3) Appoint a fast-acting response team.
Clients should also form a crisis response team. This team will be responsible for making key decisions quickly. So it must be small enough to stay agile and fast-moving.
Consider that your clients likely want to act fast, but not rashly. You’ll want to recommend executives who are decisive, yet detailed enough to consider the data available before moving ahead.
4) Help clients adapt their business strategy.
Your clients will likely need to adapt their strategy to meet the evolving needs of the organization.
Start a dialogue among the key decision-makers. Work to determine which strategic priorities still make sense in light of the downturn. Likewise, help them decide where they should refocus their efforts.
5) Take the role of a mentor and guide.
Tensions can run high during a crisis.

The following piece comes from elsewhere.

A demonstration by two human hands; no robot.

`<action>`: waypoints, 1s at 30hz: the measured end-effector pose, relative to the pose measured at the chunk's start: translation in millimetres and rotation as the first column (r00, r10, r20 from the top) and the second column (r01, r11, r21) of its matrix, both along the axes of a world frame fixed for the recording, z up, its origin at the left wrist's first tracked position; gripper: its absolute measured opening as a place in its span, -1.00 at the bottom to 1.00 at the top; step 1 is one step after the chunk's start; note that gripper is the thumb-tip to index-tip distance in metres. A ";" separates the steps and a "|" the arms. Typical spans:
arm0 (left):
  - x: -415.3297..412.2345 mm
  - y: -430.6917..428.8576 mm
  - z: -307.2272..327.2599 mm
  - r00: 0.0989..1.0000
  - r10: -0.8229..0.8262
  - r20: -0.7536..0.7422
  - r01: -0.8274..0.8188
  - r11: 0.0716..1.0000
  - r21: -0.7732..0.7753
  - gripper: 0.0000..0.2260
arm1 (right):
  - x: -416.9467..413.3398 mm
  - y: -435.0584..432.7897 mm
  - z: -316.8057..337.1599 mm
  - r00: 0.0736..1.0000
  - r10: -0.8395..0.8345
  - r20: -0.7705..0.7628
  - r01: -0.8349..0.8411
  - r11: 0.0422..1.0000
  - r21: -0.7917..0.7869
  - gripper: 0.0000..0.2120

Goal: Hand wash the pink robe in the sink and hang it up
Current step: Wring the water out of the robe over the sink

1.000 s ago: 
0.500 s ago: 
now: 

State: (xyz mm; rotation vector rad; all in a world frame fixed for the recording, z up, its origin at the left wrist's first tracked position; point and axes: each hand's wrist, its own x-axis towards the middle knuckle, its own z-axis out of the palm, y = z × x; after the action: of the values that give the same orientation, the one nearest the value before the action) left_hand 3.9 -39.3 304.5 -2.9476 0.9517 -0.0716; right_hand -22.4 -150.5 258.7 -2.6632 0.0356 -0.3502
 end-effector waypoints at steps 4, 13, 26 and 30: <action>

This is your chance to facilitate and provide your clients with data and facts.
Position yourself as a mentor and guide. You’re there to help your clients align on strategy, make tough workforce decisions, and emerge from the storm stronger. In a time when emotion and finger-pointing can derail good intentions, help keep clients on the right track.
6) Encourage clients to develop self-aware managers.
For clients to make it through this crisis, they need resilient leaders. And this resilience stems largely from being self-aware.
Clients should encourage managers to tailor their leadership to employees’ behavioral needs. Using a tool like PI Group Analytics, you can help managers visualize how their behavioral makeup compliments that of their team. In doing so, managers can have the confidence needed to lead through times of uncertainty.
7) Use behavioral data to help restore high-performing teams.
You can also use behavioral data to help clients uncover areas where team performance has faltered.
Take a team of highly dominant go-getters. The group likely has no shortage of opinions or ideas. But they also run the risk of talking past one another—and failing to come to a consensus. To fill this communication gap, you could recommend that clients add more reflective thinkers to the team.
8) Understand how remote work affects existing team dynamics.
Some teams perform well in an office setting but struggle doing remote work. You could have a team of outgoing collaborators that work well in person, yet lack the same energy in this new virtual setting.
Using team analytics tools like PI Team Work Styles, you can shed light on existing team dynamics. That way, you can quickly assess the state of these teams, determine where communication has failed, and provide clients with actionable solutions.
9) Diagnose the pains facing client organizations.
During a crisis scenario, employee engagement will likely take a hit. If your clients don’t have a way to measure disengagement, it becomes all the harder to actually solve it.
Using an engagement tool like the PI Employee Experience Survey™, you can help your clients pinpoint where there is the most pain and friction within the organization. From there, you can help them focus their efforts and resources to addressing these areas.
10) Fill organizational gaps by having clients hire from within.
Hiring may have slowed, but as clients restructure, new roles will inevitably open up. Thankfully, you can help them hire from within to fill the need.
When hiring from within, clients should act as if they’re hiring externally. Stakeholders must first determine the role’s requirements. Then, they determine the appropriate behavioral and cognitive benchmarks. From there, they select candidates who best fit the job target.
Be there for your clients in their time of need.
When so much is uncertain, take time to protect what you have. This isn’t a time to scale and grow; it’s a time to focus on client retention.
Throughout these difficult times, try to remain flexible. Seek to help your clients in any way, even if it doesn’t fall into your typical book of services. Clients will appreciate the work you do now to support them during this time. And, they’ll remember the gesture for years to come.